[AIM OF THE EXERCISE]
Where the word "pixels" shows up in the entries below, please copy the whole line.

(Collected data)

Start of Block

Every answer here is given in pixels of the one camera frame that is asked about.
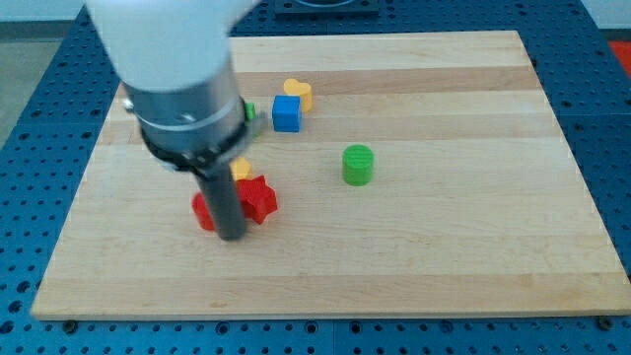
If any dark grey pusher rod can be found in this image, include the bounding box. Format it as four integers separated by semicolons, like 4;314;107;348
194;165;246;242

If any red circle block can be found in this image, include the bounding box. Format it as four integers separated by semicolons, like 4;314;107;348
191;192;215;232

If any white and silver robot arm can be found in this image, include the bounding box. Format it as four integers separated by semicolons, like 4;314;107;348
86;0;256;173

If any green block behind arm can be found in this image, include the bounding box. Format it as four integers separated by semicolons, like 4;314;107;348
245;103;256;121

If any green cylinder block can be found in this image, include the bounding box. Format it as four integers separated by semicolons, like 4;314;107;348
342;144;375;186

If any red star block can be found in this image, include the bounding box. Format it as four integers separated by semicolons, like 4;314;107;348
236;176;278;225

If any blue cube block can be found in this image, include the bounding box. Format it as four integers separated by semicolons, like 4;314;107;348
272;96;302;133

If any yellow pentagon block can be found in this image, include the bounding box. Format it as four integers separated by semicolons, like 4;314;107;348
230;157;253;180

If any yellow heart block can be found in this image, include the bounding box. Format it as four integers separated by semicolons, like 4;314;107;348
283;78;313;112

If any light wooden board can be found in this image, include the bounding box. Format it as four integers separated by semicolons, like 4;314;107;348
32;31;630;320

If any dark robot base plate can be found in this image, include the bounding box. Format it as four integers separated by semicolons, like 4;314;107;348
272;0;382;16

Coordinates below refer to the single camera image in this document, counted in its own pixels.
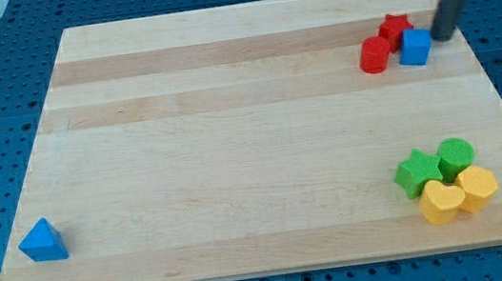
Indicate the blue cube block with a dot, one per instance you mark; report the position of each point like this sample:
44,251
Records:
415,47

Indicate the blue triangle block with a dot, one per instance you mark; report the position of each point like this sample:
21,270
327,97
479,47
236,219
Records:
44,243

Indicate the red cylinder block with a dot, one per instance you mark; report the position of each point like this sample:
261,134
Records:
375,54

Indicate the green star block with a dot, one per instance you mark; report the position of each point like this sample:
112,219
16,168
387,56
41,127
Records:
413,173

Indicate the red star block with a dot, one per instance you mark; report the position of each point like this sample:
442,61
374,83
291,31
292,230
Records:
392,28

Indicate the yellow heart block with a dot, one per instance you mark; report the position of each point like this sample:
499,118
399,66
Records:
440,203

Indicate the green cylinder block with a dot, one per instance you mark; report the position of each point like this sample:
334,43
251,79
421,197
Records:
455,155

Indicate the yellow hexagon block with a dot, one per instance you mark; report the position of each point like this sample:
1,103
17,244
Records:
479,185

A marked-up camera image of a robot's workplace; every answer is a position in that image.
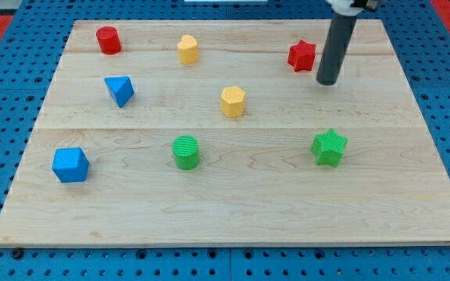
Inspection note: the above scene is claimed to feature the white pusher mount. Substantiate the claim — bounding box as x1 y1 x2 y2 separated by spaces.
326 0 381 16

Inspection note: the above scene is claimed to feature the yellow hexagon block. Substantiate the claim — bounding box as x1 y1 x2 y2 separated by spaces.
220 86 245 118

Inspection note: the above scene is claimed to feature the wooden board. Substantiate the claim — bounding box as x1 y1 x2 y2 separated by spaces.
0 20 450 248

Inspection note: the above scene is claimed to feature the blue triangular prism block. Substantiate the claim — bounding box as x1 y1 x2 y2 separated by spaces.
104 76 134 108

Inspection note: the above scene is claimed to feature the red cylinder block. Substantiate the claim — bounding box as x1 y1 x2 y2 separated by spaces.
95 26 122 55

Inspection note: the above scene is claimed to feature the green star block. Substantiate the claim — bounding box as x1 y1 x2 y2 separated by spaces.
311 129 348 167

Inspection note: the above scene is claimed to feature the yellow heart block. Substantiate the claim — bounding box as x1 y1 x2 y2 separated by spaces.
177 34 199 65

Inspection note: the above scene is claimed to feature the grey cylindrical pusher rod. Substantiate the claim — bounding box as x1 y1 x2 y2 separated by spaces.
316 13 357 86

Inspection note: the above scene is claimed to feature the green cylinder block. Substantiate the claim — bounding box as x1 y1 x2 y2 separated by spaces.
172 135 200 170

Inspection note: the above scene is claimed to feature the blue cube block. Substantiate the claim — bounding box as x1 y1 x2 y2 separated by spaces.
52 148 89 183

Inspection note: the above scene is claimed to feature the red star block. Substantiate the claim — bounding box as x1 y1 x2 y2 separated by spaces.
287 40 316 72

End of Block

[SOLUTION]
Every answer here is given in pixels of the one camera frame that is asked about.
Coordinates below refer to the single camera image in this document, counted in its own pixels.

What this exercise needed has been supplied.